WHAT NEEDS TO BE DONE
All lines from the one containing "on the steel" through the end of the data below are to be transcribed exactly. Leave out the rest.

(Dataset records)

"""

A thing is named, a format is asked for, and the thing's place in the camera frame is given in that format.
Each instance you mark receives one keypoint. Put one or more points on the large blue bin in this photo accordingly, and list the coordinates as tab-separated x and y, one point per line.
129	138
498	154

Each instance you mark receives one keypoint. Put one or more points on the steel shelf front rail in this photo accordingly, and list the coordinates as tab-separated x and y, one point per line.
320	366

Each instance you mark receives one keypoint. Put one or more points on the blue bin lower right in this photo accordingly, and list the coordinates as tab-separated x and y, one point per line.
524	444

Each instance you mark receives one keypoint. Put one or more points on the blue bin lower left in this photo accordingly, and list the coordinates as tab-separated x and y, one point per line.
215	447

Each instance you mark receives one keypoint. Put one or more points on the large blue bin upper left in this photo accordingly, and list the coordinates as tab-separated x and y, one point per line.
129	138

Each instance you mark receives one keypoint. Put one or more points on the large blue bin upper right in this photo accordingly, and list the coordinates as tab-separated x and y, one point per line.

"""

WRITTEN ANSWER
Each instance you mark receives one keypoint. Put one or more points on the steel shelf front rail in this photo accordingly, and list the coordinates as tab-separated x and y, one point per line.
320	366

Each instance you mark receives one keypoint. Put one or more points on the blue bin lower right in this photo accordingly, and list the coordinates as tab-separated x and y, one point per line.
524	444

Each instance you mark receives one keypoint. Put one or more points on the blue bin lower left in this photo accordingly, and list the coordinates as tab-separated x and y, one point per line.
215	447

Each instance you mark receives one keypoint. Put one or more points on the large blue bin upper left in this photo accordingly, and list the coordinates as tab-separated x and y, one point per line.
129	138

Each instance you mark receives one keypoint. Put one or more points on the large blue bin upper right in this photo accordingly, and list the coordinates as tab-separated x and y, one point per line.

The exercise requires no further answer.